I worked for over four years on Microsoft’s mapping software in what we affectionately called the “Geo Unit”. Those were good times, working with very fun and talented people; bash Microsoft all you want, but I think we put out some of the best general mapping software on the planet. One of my pet peeves, however, was the decision made by the marketing folks to use the following year as the version number for our latest release— Streets & Trips 2007, for example.

Now when a car rolls off the production lines in November 2006 and gets labeled as the “2007 model”, it’s easy to understand; sure it’s a couple of months early, but it’s a car that will be bought almost entirely in the following year. Contrast this with Streets & Trips 2004, which was code complete in March of 2003. It was marketed and sold for 9 months in 2003, then replaced by Streets & Trips 2005 in March of 2004, which leaves only a 3 month “truth in advertising” period when the version actually matches the year. This cycle was repeated year after year.

To the business, the goal was to keep the version apparently fresh and just off the DVD burners for longer than it really was. But people are not stupid (generally speaking anyway). They know that a product labeled 2004, when it is bought in early 2003 is not really what was advertised. You’ve introduced a totally unnecessary credibility problem; you had a great product, right? Why not use the current year for a version number or (bucking the trend ever since Windows 95) forget about the year, and use a good old fashioned version number.
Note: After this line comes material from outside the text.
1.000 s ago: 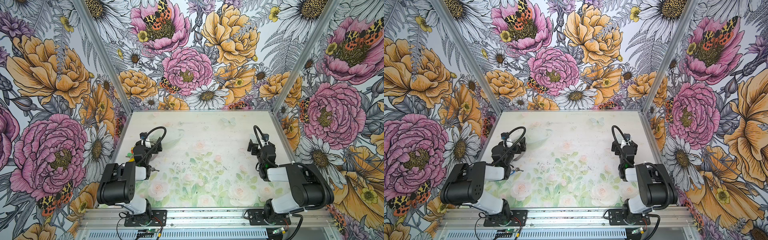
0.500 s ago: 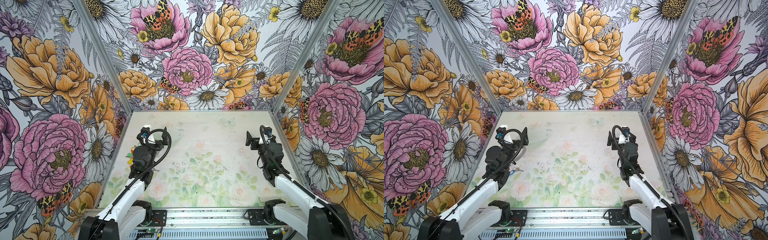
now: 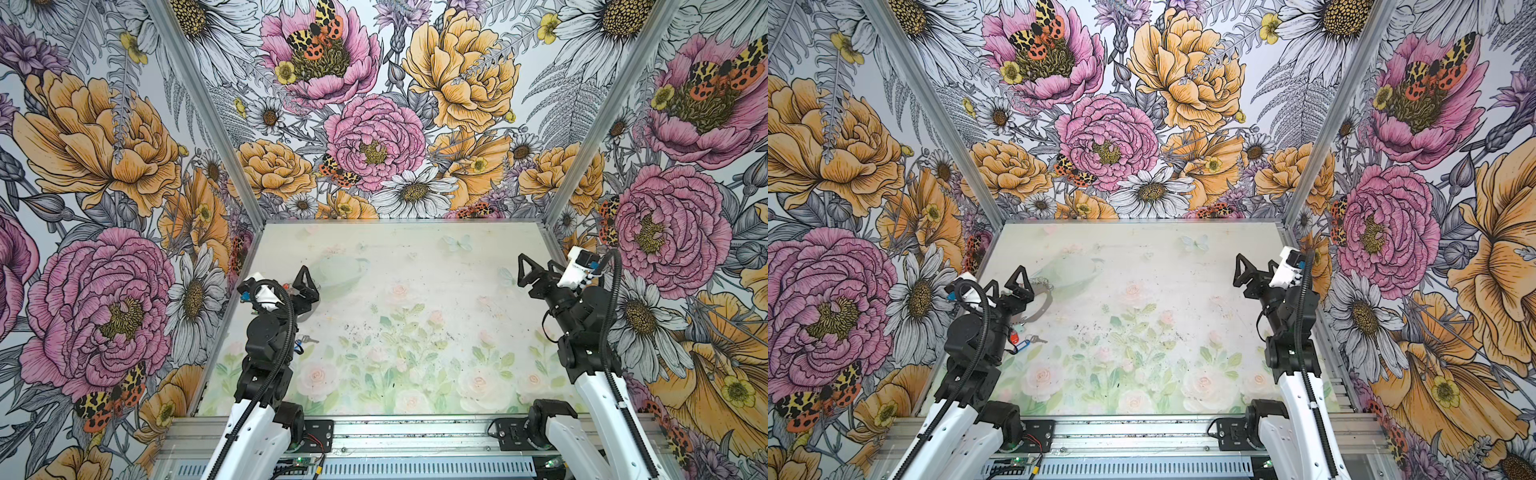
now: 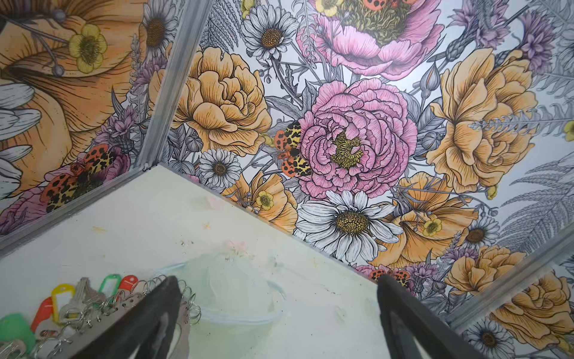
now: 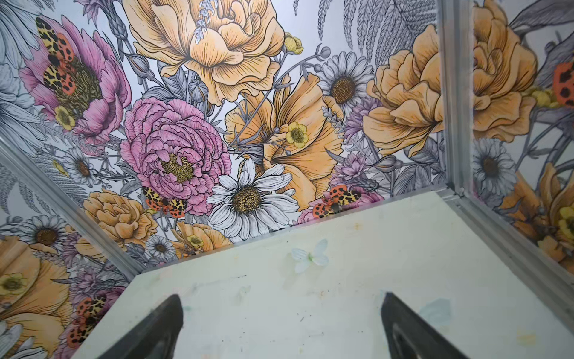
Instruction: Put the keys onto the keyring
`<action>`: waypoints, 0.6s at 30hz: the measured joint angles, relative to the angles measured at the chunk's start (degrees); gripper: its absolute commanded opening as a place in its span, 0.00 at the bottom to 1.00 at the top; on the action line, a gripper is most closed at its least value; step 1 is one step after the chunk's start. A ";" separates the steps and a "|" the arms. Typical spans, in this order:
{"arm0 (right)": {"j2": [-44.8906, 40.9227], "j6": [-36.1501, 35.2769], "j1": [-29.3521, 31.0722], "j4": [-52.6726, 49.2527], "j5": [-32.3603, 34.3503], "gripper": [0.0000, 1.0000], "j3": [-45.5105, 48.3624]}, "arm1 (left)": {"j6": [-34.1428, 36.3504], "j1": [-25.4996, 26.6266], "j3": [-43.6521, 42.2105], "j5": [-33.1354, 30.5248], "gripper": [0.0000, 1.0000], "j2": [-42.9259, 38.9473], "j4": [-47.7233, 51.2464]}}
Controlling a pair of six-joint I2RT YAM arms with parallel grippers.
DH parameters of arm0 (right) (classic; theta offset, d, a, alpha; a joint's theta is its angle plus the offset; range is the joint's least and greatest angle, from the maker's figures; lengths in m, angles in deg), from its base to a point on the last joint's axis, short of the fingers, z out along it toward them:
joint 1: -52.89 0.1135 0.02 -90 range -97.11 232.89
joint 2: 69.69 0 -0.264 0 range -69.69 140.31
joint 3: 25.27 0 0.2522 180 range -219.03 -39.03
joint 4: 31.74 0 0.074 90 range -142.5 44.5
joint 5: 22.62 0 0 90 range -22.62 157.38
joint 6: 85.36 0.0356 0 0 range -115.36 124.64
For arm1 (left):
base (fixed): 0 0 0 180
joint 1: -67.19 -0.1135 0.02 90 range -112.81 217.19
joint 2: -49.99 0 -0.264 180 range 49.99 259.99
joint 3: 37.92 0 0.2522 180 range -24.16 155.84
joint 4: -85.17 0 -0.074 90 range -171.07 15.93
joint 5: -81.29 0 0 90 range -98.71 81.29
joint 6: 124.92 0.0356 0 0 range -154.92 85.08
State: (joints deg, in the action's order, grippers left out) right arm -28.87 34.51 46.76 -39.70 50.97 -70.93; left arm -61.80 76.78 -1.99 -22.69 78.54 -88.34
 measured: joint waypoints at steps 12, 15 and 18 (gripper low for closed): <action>1.18 11.15 -2.75 6.51 -10.29 1.00 2.73 | -12.79 -4.02 -7.61 7.23 0.99 2.12 -6.82; 1.75 10.58 -2.84 5.57 -10.40 0.99 2.73 | -13.81 -5.16 -8.33 7.48 0.99 3.67 -3.37; 4.28 9.49 -2.84 2.69 -10.19 0.98 2.38 | -12.57 -3.54 -2.69 6.40 0.99 9.29 3.26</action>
State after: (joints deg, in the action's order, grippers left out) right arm -24.58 43.99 43.92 -37.01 40.79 -68.55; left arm -74.36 73.24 -4.67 -16.29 87.83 -85.08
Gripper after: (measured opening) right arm 0.986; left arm 0.987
A tougher problem is knowing when society is ready to take advantage of your technology. During my time at Microsoft, this was less of a challenge with mapping software, but more of an issue with location-based services (LBS) for mobile devices. Certain parts of the world (Korea and Scandinavia in particular) were ready to eat up LBS in the early 2000’s. Huge portions of the population owned mobile phones and a sizable fraction of those phones were geo-aware; they knew where they were, and if given the data could tell you what was nearby (or, in more potentially sinister applications, could tell others that you were nearby). The commercial possibility with these kinds of apps seemed huge, and the Geo Unit poured a lot of resources into developing that potential.
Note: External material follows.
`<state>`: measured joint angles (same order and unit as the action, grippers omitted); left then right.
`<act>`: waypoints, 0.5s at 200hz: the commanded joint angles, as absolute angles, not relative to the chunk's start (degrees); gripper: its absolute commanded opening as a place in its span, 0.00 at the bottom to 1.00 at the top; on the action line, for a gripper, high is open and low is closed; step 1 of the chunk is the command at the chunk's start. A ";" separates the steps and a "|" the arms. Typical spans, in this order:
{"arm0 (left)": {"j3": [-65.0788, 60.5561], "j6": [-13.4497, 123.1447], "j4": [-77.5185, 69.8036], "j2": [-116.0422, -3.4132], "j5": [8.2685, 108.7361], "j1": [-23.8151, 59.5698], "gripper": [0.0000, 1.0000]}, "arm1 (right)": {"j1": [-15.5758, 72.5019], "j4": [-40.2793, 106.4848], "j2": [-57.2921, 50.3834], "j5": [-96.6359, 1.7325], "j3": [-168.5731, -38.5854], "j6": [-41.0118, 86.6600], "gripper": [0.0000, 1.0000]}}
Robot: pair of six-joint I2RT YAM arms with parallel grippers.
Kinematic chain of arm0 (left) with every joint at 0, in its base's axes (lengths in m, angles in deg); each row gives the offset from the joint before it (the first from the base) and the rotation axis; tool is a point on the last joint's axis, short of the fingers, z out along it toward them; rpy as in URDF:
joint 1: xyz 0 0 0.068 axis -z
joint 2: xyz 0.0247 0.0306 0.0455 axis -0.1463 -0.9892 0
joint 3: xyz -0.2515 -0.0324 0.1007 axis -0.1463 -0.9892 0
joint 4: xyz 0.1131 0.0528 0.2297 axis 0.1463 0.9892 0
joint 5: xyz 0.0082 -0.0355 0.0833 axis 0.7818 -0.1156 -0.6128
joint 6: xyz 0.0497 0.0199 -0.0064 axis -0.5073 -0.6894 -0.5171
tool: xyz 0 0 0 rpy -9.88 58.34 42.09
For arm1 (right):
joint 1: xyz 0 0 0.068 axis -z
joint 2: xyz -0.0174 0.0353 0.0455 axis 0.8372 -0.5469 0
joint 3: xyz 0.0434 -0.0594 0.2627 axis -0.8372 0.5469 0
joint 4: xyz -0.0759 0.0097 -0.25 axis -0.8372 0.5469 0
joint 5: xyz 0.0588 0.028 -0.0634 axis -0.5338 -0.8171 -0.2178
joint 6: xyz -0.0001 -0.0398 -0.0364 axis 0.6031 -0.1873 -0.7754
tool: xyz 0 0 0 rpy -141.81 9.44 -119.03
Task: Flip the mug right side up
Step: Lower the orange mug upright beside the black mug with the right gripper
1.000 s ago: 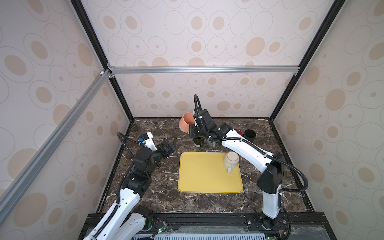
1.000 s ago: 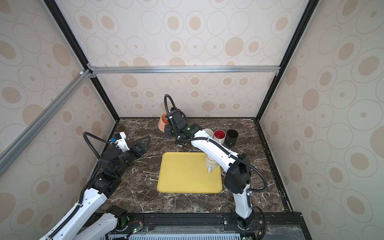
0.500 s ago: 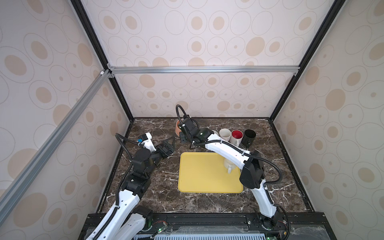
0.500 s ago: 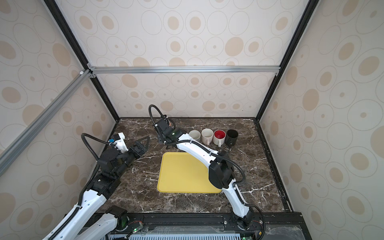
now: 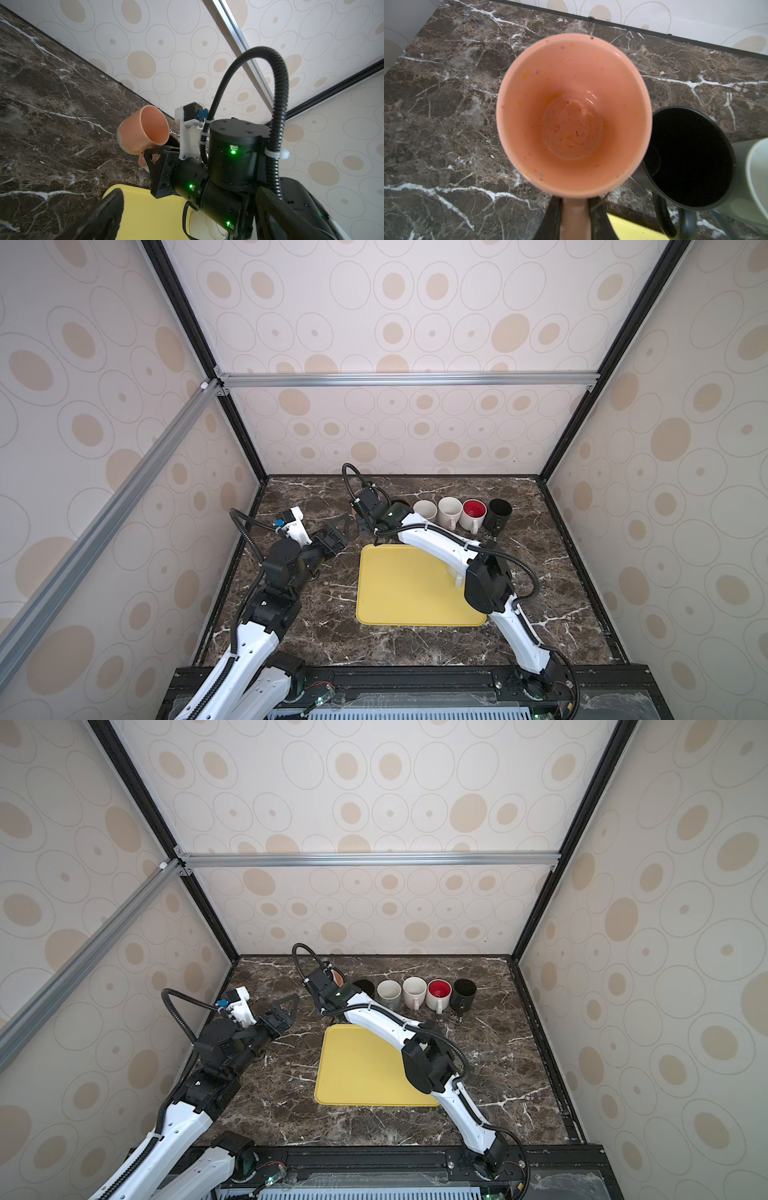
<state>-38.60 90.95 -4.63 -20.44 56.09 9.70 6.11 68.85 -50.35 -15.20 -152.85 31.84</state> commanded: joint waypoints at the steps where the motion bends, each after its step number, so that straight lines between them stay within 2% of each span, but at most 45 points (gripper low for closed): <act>1: -38.84 90.27 -4.91 -19.71 56.60 9.16 1.00 | 6.08 65.72 -50.41 -12.04 -156.51 32.39 0.00; 100: -40.08 90.62 -5.72 -19.22 57.57 8.97 1.00 | 6.53 67.91 -54.39 -12.09 -157.49 33.57 0.00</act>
<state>-40.09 90.97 -4.70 -19.98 56.81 9.57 6.19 70.03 -54.30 -14.81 -155.23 32.43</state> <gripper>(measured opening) 0.999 0.186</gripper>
But that investment didn’t bear the amount of fruit we hoped for. Markets in the US were not as rife with devoted mobile users, and consumer safety and privacy concerns slowed adoption. As a result, related projects lost steam over time, and I haven’t heard much about it since I left. Maybe I’m just not as plugged in, but it seemed to me to be a project that was just a little too far ahead of its time. I hope that as GPS-enabled phones and other devices become the standard, life gets breathed back into those projects.

In the old Geo Unit we all had T-shirts that said, “Location, location, location” and “Location is everything.” Perhaps we should have acknowledged that Timing is pretty important, too.